## TASK PROMPT
Your answer should be one number: how many lines of the records hold the string "hand".

[Dataset entries]
* * * * * * *

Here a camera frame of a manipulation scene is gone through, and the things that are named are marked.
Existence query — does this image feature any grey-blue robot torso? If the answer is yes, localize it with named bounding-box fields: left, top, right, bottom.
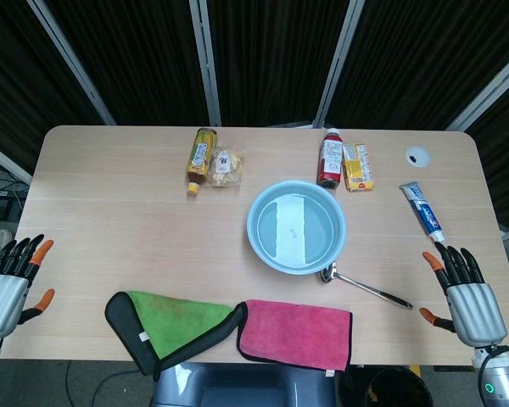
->
left=152, top=362, right=337, bottom=407

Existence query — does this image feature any clear snack bag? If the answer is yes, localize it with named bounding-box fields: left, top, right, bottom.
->
left=205, top=146, right=246, bottom=187

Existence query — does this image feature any red white drink carton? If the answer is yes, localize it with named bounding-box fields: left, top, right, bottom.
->
left=316, top=127, right=344, bottom=190

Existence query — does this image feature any blue white toothpaste tube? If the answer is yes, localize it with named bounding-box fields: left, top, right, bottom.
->
left=398, top=181, right=445, bottom=243

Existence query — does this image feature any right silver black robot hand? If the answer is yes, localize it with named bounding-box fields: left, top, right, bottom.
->
left=419, top=241, right=509, bottom=349

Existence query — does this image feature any black trash bin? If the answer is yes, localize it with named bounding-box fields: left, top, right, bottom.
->
left=338, top=366, right=433, bottom=407

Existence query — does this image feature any pink microfiber cloth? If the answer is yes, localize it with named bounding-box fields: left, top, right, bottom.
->
left=236, top=298, right=353, bottom=371

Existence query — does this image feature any light blue plastic basin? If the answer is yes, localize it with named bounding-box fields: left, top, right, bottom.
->
left=246, top=179, right=348, bottom=276

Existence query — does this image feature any yellow-capped tea bottle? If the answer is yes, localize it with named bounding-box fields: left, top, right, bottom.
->
left=185, top=127, right=220, bottom=196

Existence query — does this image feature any yellow snack pack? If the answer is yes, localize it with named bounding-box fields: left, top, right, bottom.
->
left=342, top=142, right=377, bottom=192

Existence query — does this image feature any green and grey cloth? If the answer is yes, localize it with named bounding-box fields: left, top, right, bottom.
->
left=104, top=290, right=249, bottom=382

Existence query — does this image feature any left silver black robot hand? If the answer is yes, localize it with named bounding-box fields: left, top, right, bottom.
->
left=0, top=233, right=55, bottom=340

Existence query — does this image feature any grey partition post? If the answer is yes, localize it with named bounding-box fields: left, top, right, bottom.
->
left=189, top=0, right=222, bottom=127
left=27, top=0, right=116, bottom=126
left=311, top=0, right=366, bottom=128
left=445, top=54, right=509, bottom=132
left=0, top=138, right=33, bottom=186

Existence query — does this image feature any metal slotted ladle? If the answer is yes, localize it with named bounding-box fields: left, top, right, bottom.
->
left=320, top=262, right=414, bottom=310

* * * * * * *

## YOUR SOLUTION
2